(Items from a data source)

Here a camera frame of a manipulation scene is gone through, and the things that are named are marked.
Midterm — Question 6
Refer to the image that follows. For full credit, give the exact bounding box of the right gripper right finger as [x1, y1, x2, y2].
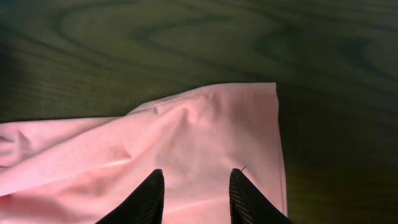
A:
[229, 169, 293, 224]

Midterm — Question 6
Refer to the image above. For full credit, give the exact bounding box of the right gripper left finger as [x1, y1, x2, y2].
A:
[96, 169, 165, 224]

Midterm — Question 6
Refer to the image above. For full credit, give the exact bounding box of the pink printed t-shirt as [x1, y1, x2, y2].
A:
[1, 83, 287, 223]

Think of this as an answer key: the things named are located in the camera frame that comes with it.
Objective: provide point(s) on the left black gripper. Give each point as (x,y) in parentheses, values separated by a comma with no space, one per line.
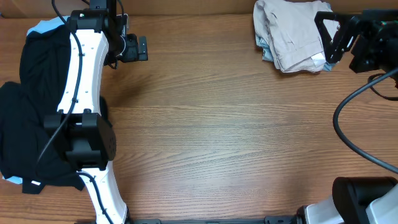
(133,53)

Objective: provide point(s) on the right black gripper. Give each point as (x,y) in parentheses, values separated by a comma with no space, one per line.
(374,32)

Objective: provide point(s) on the beige khaki shorts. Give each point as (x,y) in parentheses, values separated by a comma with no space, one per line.
(289,34)

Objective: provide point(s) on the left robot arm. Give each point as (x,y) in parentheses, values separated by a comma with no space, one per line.
(79,133)

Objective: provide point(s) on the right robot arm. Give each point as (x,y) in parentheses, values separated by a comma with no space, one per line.
(357,199)

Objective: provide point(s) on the folded light denim shorts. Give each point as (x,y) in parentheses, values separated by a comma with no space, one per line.
(267,51)

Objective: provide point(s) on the black garment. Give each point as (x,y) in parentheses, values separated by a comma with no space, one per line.
(58,71)

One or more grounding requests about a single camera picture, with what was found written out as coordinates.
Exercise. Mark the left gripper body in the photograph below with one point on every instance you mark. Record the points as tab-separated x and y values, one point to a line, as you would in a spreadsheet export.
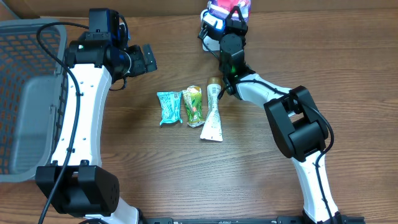
148	59

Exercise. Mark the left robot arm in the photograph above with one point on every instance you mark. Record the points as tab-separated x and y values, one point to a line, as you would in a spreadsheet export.
74	182

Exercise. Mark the green tea carton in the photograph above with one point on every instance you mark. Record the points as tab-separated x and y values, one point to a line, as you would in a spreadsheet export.
192	97

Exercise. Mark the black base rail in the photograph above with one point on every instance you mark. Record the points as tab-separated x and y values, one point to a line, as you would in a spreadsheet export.
248	221

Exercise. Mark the grey plastic basket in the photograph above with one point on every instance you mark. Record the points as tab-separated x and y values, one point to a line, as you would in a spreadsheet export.
33	95

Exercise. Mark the teal wipes packet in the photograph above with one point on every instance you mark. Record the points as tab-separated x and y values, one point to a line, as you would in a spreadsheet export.
170	102

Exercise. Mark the white tube gold cap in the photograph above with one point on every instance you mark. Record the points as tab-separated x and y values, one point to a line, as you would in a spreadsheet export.
212	130

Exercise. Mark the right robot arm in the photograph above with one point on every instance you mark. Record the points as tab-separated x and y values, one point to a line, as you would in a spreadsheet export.
300	131

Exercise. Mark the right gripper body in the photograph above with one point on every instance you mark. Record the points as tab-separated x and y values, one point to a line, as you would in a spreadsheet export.
241	35

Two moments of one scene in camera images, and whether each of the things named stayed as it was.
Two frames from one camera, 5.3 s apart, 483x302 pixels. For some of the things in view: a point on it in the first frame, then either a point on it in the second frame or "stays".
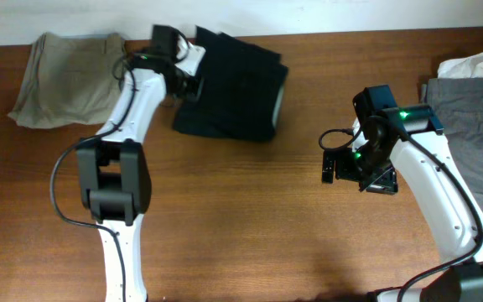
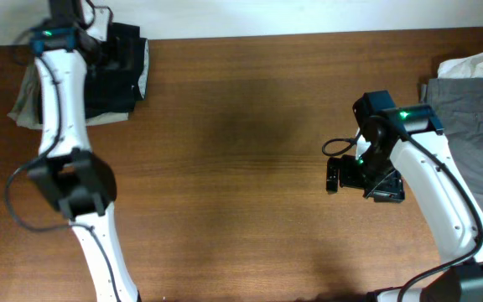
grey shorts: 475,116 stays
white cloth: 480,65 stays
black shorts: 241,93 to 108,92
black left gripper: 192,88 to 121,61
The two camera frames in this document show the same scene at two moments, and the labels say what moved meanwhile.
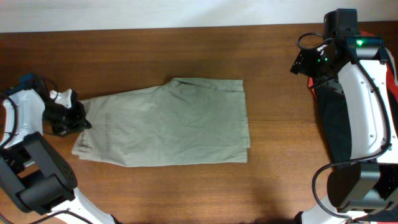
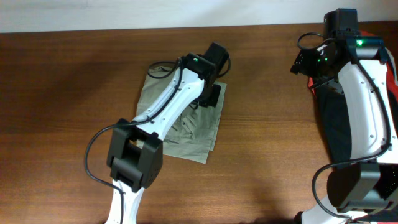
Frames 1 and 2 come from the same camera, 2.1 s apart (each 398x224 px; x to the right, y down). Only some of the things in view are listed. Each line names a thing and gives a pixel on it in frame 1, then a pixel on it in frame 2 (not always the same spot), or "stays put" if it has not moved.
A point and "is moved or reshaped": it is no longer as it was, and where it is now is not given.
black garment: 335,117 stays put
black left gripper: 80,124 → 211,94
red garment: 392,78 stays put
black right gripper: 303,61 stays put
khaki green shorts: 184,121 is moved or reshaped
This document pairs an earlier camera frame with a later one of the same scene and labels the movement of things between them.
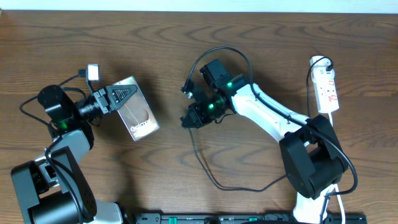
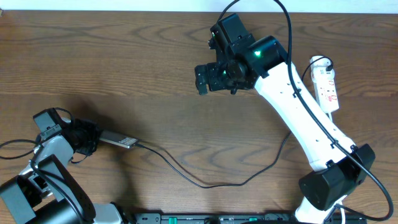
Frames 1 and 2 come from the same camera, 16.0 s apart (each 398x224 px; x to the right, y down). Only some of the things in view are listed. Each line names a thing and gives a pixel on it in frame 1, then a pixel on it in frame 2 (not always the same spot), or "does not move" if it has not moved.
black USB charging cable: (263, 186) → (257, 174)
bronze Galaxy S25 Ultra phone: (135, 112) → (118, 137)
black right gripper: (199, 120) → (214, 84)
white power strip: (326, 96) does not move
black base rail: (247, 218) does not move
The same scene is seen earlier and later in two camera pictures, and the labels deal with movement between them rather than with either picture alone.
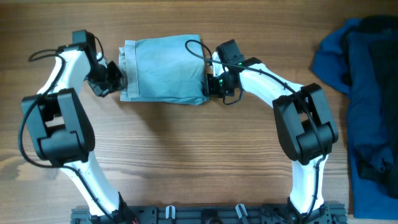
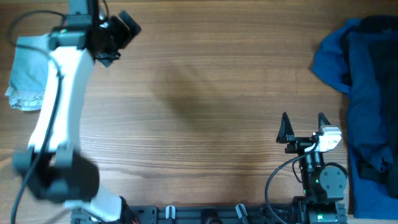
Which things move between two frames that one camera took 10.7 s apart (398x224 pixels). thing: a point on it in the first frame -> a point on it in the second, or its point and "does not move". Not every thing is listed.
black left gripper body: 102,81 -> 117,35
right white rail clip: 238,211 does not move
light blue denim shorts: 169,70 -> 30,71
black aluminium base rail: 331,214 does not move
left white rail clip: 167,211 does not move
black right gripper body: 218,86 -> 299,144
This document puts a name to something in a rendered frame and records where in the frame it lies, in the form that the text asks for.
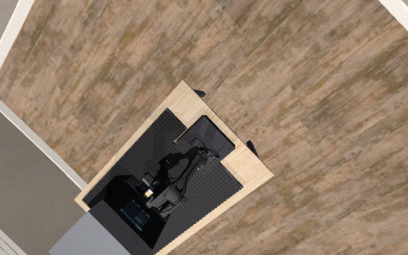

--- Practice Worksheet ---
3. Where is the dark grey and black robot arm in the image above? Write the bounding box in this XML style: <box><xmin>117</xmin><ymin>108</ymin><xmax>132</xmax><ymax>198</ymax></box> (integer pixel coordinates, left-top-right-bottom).
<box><xmin>144</xmin><ymin>138</ymin><xmax>217</xmax><ymax>217</ymax></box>

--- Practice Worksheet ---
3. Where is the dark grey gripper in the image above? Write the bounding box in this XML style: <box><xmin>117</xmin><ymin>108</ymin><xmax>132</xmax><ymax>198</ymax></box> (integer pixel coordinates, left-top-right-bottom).
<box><xmin>152</xmin><ymin>180</ymin><xmax>167</xmax><ymax>192</ymax></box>

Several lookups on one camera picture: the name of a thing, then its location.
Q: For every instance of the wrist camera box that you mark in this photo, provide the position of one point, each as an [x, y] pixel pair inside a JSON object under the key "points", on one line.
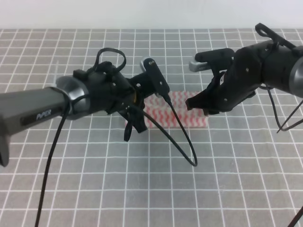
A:
{"points": [[151, 80], [220, 59]]}

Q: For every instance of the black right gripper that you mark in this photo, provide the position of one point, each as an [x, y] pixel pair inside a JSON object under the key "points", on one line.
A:
{"points": [[230, 87]]}

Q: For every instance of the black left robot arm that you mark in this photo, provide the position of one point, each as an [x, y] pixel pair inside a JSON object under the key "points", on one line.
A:
{"points": [[79, 95]]}

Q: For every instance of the grey checked tablecloth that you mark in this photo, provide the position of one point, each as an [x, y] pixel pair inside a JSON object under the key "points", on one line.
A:
{"points": [[248, 173]]}

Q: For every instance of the pink white wavy towel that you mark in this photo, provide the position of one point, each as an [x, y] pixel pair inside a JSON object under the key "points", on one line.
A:
{"points": [[161, 112]]}

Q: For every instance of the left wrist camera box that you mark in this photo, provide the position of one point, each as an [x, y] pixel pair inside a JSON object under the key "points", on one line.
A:
{"points": [[151, 80]]}

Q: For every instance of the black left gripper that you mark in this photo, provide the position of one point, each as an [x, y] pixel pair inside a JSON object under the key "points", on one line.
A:
{"points": [[108, 90]]}

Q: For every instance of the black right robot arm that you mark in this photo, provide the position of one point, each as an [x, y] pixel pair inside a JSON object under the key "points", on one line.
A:
{"points": [[276, 63]]}

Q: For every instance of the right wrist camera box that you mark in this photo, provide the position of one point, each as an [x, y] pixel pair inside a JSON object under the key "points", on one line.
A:
{"points": [[220, 59]]}

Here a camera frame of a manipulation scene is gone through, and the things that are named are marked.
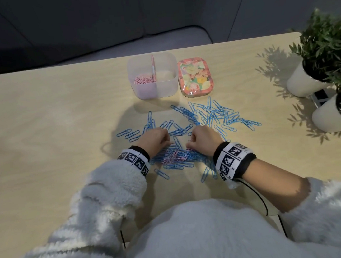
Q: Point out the left marker-printed wristband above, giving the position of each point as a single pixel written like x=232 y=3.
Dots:
x=135 y=159

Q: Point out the right marker-printed wristband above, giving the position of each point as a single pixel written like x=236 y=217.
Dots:
x=232 y=158

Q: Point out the grey bench seat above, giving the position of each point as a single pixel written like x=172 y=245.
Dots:
x=153 y=43

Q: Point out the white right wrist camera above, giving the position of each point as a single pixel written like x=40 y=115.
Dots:
x=231 y=182

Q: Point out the single blue paper clip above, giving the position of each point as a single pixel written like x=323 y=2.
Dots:
x=124 y=132
x=132 y=134

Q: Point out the person's left forearm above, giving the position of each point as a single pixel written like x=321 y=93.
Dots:
x=100 y=212

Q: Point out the pink floral container lid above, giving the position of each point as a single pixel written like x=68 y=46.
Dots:
x=196 y=77

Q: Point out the clear divided plastic container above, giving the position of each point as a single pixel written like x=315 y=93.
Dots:
x=156 y=89

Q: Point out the marker-printed wristband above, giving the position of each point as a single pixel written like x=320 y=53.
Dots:
x=232 y=158
x=135 y=159

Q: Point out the person's right hand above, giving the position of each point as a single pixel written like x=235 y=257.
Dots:
x=204 y=139

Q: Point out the green plant in white pot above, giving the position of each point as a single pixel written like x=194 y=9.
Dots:
x=303 y=80
x=329 y=116

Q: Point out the heap of pink paper clips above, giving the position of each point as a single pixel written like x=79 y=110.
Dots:
x=144 y=79

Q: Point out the person's right forearm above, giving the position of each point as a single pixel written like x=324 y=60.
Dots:
x=277 y=184

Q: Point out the pile of blue pink paperclips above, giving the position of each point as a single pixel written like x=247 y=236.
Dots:
x=213 y=114

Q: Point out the person's white fleece torso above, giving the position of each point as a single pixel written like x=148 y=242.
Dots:
x=211 y=237

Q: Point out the person's left hand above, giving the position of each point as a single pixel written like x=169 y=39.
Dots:
x=155 y=141

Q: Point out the small black marker card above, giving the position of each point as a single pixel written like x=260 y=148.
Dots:
x=319 y=96

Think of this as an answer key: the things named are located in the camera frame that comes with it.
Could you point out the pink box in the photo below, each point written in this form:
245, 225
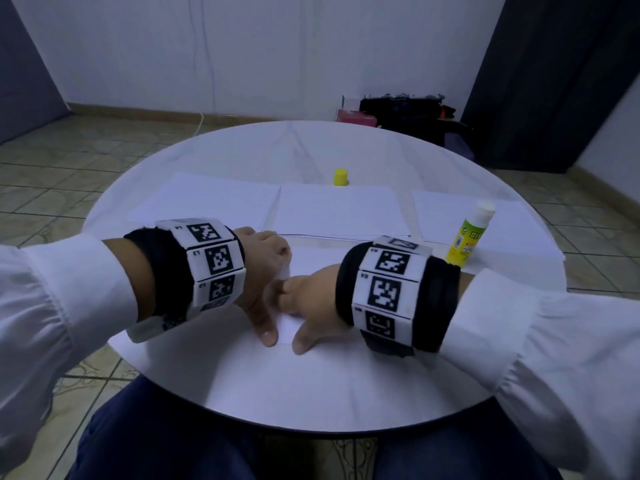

• _TRY IT_: Line count for the string "listed": please say how many lines in the entries above contain it, with no other words.

• _ANSWER TO THIS EXERCISE_: 3